Instructions for the task: From start to end, print the entire listing below exactly.
★ ★ ★ ★ ★
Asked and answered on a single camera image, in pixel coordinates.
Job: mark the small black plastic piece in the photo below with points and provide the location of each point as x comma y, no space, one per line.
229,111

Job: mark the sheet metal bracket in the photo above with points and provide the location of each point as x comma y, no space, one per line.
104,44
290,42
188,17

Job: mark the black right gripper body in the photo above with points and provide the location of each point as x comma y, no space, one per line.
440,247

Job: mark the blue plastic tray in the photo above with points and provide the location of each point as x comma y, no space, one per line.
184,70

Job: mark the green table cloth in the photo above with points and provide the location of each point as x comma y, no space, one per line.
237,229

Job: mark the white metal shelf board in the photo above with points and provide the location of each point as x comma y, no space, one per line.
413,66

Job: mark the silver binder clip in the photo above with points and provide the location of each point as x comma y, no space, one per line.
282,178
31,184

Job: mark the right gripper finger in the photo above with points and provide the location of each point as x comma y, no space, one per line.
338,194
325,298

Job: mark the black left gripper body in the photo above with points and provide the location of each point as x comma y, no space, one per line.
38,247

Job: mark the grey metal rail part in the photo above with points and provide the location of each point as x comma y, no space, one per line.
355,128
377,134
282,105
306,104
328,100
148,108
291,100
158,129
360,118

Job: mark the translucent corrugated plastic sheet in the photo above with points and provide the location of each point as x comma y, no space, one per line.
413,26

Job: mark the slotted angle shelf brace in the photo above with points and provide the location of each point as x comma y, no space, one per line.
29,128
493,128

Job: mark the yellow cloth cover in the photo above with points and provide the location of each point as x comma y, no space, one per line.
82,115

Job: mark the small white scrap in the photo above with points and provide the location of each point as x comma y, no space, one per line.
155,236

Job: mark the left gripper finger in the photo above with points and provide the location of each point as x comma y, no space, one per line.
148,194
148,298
★ ★ ★ ★ ★
Exercise solution:
Asked and answered on a single camera image, in pixel coordinates.
Job: mark the small black plastic piece in the photo below with points and provide the location of each point as x comma y, no space, one per line.
229,111

Job: mark the sheet metal bracket in the photo above with points and provide the location of each point as x comma y, no space, one per line.
104,44
290,42
188,17

Job: mark the black right gripper body in the photo above with points and provide the location of each point as x comma y, no space, one per line.
440,247

Job: mark the blue plastic tray in the photo above with points and provide the location of each point as x comma y, no space, one per line.
184,70

Job: mark the green table cloth in the photo above with points and provide the location of each point as x comma y, no space, one per line.
237,229

Job: mark the white metal shelf board in the photo above with points and provide the location of each point as x comma y, no space, one per line.
413,66

Job: mark the silver binder clip in the photo above with points and provide the location of each point as x comma y, no space, one per line.
282,178
31,184

Job: mark the right gripper finger in the photo above with points and provide the location of each point as x comma y, no space, one per line.
338,194
325,298

Job: mark the black left gripper body in the photo above with points and provide the location of each point as x comma y, no space, one per line.
38,247

Job: mark the grey metal rail part in the photo above with points and provide the location of each point as x comma y, no space, one per line.
355,128
377,134
282,105
306,104
328,100
148,108
291,100
158,129
360,118

Job: mark the translucent corrugated plastic sheet in the photo above with points and provide the location of each point as x comma y, no space, one per line.
413,26

Job: mark the slotted angle shelf brace in the photo above with points and provide the location of each point as x comma y, no space, one per line.
29,128
493,128

Job: mark the yellow cloth cover in the photo above with points and provide the location of each point as x comma y, no space, one per line.
82,115

Job: mark the small white scrap in the photo above with points and provide the location of each point as x comma y, no space, one per line.
155,236

Job: mark the left gripper finger in the photo above with points and provide the location of each point as x comma y, no space, one per line.
148,194
148,298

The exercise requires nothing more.